Exercise brief: Taking the line with "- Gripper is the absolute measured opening" as the first and the line with "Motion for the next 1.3" as the last, set down the lines below exactly, pictures excluded.

Provided information:
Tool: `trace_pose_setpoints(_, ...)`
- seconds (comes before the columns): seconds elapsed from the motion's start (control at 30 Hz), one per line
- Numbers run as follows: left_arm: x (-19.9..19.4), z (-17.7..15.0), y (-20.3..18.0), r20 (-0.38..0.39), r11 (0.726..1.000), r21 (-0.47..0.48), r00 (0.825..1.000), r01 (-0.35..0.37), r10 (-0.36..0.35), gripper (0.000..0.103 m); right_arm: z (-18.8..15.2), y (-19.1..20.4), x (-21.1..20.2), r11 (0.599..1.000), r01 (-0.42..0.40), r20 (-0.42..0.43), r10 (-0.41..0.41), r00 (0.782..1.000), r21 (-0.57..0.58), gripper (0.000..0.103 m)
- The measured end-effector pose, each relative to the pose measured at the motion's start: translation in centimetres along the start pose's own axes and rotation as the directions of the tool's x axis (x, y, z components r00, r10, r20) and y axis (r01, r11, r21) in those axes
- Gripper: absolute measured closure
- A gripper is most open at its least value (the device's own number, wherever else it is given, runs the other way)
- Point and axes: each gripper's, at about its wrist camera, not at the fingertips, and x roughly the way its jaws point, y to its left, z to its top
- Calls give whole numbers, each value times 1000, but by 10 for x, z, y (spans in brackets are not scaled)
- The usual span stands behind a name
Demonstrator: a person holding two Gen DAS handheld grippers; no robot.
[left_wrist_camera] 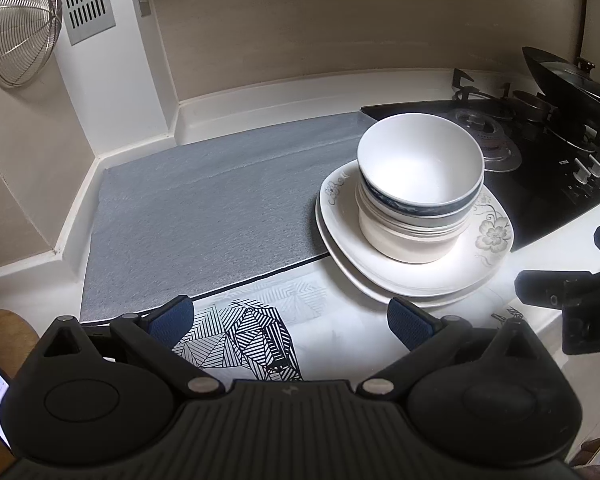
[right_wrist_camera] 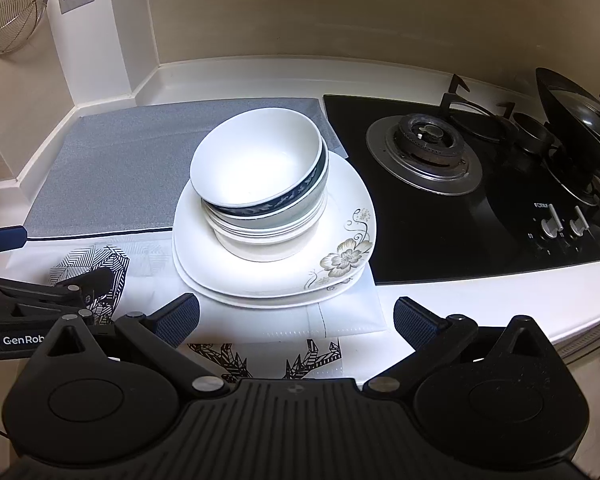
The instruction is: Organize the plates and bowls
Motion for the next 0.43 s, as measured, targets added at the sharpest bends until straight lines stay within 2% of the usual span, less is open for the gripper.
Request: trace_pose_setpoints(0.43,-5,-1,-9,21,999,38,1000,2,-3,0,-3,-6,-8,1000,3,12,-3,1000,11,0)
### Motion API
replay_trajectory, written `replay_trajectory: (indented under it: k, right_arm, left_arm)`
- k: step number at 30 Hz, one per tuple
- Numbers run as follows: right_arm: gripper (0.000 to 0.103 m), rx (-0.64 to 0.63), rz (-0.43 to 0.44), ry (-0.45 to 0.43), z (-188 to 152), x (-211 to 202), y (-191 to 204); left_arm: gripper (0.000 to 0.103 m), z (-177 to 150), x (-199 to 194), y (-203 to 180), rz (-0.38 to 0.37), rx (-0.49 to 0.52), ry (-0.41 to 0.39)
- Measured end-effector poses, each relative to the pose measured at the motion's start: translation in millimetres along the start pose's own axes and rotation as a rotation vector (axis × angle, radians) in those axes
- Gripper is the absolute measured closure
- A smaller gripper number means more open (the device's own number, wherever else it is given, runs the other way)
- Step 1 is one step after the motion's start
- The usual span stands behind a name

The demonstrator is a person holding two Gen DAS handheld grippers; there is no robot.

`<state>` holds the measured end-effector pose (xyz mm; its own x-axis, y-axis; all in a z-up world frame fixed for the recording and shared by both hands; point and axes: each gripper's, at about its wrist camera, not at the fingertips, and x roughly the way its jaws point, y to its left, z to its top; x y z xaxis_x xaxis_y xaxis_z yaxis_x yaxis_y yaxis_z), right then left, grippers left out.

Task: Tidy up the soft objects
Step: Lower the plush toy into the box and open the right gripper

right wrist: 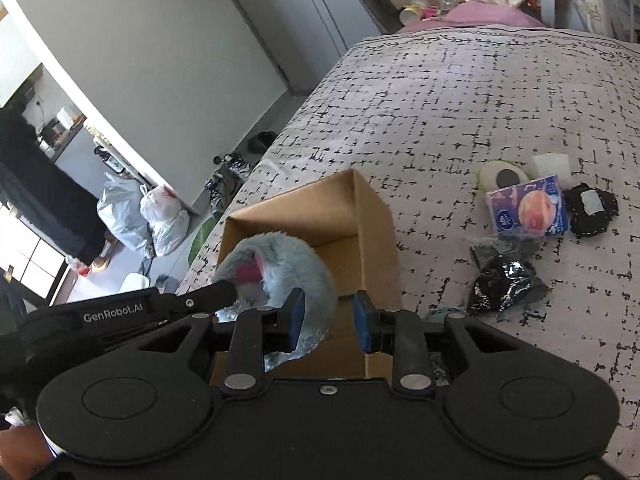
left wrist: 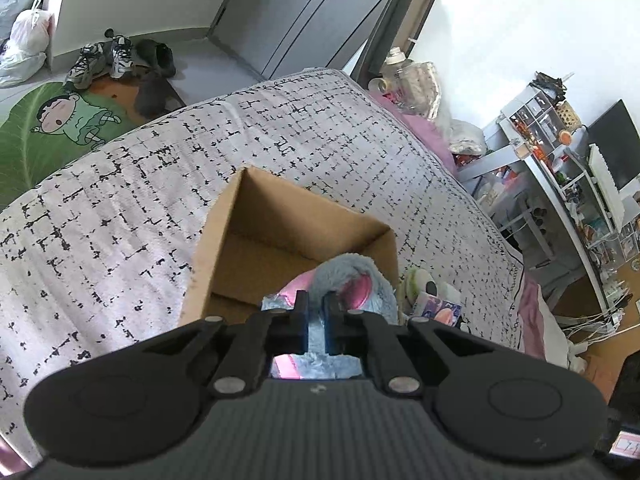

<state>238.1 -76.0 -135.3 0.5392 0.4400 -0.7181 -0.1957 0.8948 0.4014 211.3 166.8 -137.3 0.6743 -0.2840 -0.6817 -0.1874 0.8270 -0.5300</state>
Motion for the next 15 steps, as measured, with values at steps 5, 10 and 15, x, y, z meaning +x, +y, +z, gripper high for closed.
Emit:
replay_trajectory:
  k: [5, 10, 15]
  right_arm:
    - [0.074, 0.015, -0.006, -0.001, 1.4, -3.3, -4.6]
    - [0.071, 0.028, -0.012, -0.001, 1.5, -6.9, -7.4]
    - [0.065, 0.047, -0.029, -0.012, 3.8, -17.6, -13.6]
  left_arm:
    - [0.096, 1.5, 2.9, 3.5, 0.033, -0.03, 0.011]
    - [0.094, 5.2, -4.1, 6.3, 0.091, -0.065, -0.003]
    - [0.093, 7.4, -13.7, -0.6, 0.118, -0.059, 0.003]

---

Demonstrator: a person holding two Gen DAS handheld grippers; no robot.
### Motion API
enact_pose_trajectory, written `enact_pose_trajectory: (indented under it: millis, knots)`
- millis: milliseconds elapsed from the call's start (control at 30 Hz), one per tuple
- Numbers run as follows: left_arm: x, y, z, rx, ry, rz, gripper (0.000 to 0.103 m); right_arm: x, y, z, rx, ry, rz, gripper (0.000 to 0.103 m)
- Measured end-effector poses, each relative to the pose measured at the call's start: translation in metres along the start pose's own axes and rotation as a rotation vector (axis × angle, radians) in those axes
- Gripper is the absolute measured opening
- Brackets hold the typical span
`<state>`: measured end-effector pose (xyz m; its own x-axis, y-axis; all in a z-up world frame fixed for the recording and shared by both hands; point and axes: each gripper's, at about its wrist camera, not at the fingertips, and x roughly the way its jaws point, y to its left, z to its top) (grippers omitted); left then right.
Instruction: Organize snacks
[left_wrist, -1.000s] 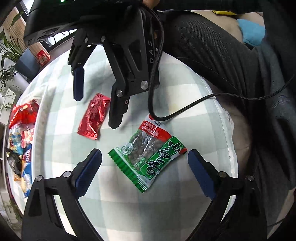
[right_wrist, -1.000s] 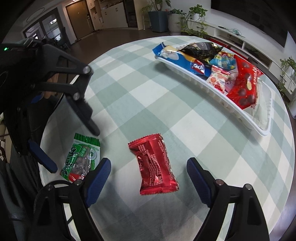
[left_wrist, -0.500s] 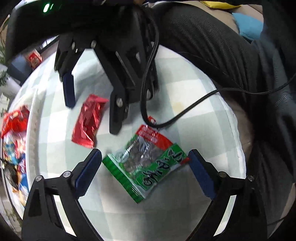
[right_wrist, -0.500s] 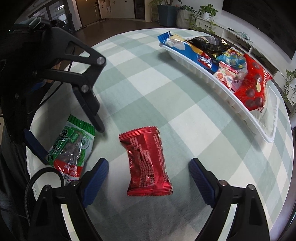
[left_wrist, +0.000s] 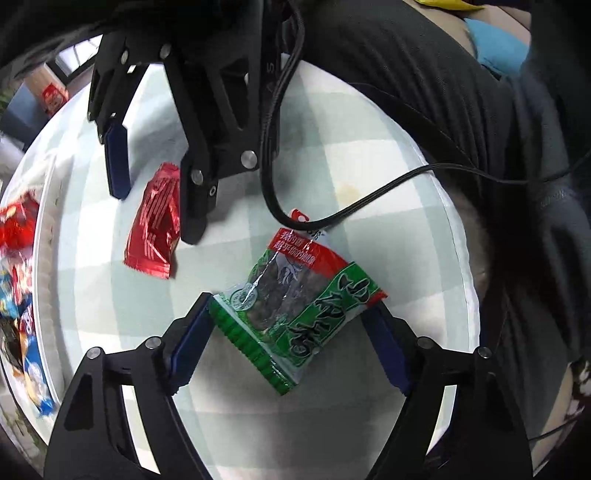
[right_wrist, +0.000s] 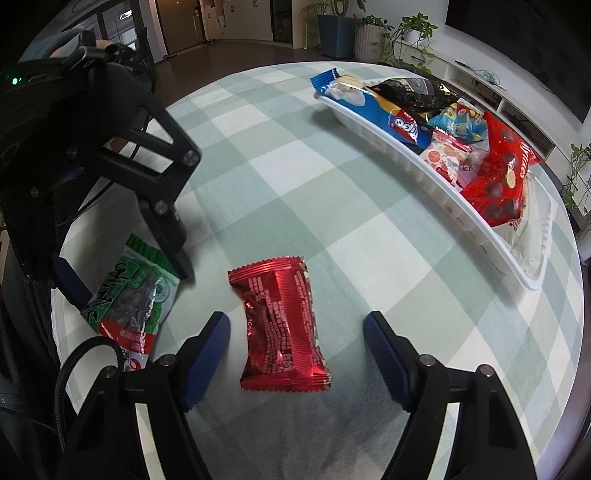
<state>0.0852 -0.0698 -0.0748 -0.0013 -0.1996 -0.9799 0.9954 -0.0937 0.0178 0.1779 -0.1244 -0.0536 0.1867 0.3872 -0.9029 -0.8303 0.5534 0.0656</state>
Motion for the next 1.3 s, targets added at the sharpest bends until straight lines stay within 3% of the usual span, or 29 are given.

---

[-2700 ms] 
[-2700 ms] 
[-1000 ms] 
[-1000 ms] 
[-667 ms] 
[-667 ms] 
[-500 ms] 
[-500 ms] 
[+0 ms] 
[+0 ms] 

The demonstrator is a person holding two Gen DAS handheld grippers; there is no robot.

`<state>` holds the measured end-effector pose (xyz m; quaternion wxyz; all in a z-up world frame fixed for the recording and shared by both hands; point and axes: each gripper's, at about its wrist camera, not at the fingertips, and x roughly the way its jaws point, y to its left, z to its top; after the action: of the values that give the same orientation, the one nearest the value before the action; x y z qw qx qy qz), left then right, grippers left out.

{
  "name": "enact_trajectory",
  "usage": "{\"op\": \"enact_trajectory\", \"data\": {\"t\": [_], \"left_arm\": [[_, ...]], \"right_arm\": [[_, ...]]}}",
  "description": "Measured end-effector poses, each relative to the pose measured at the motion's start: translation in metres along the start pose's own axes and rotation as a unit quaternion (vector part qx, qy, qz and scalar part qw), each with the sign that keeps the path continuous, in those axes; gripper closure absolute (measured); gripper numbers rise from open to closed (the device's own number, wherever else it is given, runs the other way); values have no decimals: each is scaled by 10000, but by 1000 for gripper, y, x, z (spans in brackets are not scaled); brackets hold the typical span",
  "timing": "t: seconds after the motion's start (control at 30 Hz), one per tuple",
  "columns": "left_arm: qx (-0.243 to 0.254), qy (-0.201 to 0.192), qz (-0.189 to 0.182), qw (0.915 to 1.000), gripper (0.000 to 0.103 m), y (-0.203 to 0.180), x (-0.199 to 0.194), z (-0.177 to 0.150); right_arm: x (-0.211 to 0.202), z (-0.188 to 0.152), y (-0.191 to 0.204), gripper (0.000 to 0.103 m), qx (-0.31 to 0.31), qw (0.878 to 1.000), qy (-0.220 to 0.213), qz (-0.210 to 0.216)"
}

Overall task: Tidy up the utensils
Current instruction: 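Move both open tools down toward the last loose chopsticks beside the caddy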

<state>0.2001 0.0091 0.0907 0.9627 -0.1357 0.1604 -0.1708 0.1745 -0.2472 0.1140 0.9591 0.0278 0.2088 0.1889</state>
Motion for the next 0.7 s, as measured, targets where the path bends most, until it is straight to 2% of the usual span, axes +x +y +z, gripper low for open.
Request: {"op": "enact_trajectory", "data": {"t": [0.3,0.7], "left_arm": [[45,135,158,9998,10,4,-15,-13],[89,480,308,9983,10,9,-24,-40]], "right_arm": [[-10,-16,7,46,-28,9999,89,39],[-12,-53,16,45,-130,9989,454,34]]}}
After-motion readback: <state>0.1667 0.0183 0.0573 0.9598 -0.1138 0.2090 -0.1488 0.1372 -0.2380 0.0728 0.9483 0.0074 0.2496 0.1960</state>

Result:
- Gripper is the absolute measured opening
- Brackets hold the typical span
`<state>`: measured end-effector pose (xyz m; its own x-axis, y-axis; all in a z-up world frame fixed for the recording and shared by both hands; point and axes: each gripper's, at about its wrist camera, not at the fingertips, and x roughly the way its jaws point, y to its left, z to its top) (grippers omitted); left then right.
Instruction: Organize snacks
[left_wrist, -1.000s] 
[right_wrist, -1.000s] 
[left_wrist, -0.500s] 
[right_wrist, -0.500s] 
[left_wrist, +0.000s] 
[right_wrist, +0.000s] 
<state>0.0852 -0.0698 -0.0748 -0.0013 -0.1996 -0.9799 0.9954 -0.0937 0.0178 0.1779 -0.1244 -0.0536 0.1867 0.3872 -0.9029 -0.8303 0.5534 0.0656</state>
Motion for the next 1.3 s, targets added at the sharpest bends until straight lines stay within 3% of the usual span, or 29 are given.

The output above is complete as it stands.